A string β follows from a string α if α = Z⏜X i ⏜W and β = Z⏜Y i ⏜W [where ⏜ is linear concatenation] […]
A derivation of the string S t is a sequence D = (S 1 , …, S t ) where S 1 ∈ Σ and for each i < t, S i+1 follows from S i (Chomsky 1956: 117. Underlined in the original)
We can further specify -simplifying matters slightly- that in D, S1 is a designated initial symbol, which we call the ‘axiom’[4] (Mateescu and Salomaa 1997a: 39), and that S t is a sequence of terminal symbols: a derivation of a terminal string is the ordered set of strings whose first member is a designated non-terminal symbol and whose last member is that terminal string, with the order given by follows from and its transitive closure. Let us give an example:
Σ = {S, A, B, a, b, c} |
S → aA |
A → bB |
B → c |
This grammar generates the following sequence of strings:
S1: S (the initial symbol, or ‘axiom’) |
S2: aA |
S3: abB |
S4: abc |
The sequence D = (S1, S2, S3, S4) is a derivation of the terminal string abc: there is no S n such that S n follows from S4 (in which case we say that the derivation is terminated, Chomsky 1956: 117).
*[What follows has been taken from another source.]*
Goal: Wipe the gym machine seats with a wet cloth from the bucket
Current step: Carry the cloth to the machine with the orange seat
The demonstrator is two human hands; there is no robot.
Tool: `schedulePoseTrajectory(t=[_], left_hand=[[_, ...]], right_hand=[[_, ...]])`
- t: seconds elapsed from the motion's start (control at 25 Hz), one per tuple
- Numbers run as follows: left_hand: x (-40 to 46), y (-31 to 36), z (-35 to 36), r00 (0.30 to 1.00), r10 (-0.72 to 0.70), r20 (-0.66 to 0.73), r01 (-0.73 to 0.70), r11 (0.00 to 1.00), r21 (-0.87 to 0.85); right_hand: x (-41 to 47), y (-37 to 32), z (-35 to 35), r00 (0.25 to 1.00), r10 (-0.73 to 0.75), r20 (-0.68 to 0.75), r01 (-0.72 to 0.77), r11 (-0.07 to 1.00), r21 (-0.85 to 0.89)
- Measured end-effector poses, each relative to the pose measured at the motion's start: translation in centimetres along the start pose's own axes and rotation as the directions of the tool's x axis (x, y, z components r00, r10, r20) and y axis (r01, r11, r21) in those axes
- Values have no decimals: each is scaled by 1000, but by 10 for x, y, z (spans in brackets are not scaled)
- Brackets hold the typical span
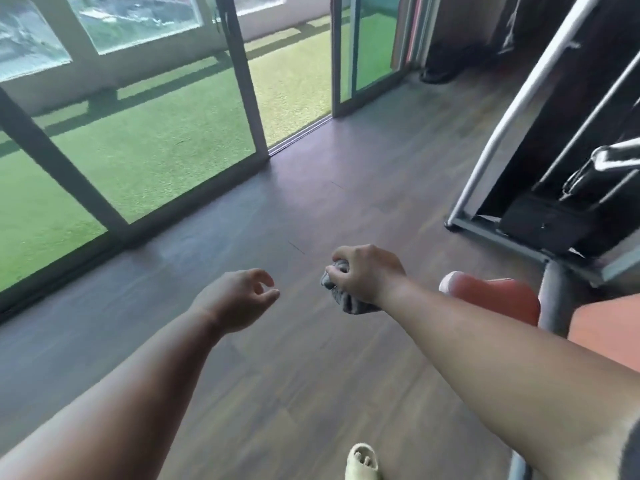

Some (e.g., Oehrle 2000: 276) call the terminal string abc the closure of the relation follows from (strictly speaking, Oehrle considers the inverse relation, which he calls directly derives). The symbols S, A, B belong to the set of nonterminal symbols VN, and a, b, c belong to the set of terminal symbols VT. When we approach the issue from the perspective of natural language grammars, some of the symbols of the grammar will stand for words and morphemes (grammatically significant parts of words). These words and morphemes constitute the terminal vocabulary of the grammar: they cannot appear on the left-hand side of production rules. Other symbols stand for sequences (of sequences) of terminals (that is, phrases) and constitute the nonterminal vocabulary (the designated root node S is one of these, standing for the ‘longest phrase’, Chomsky 1959: 140).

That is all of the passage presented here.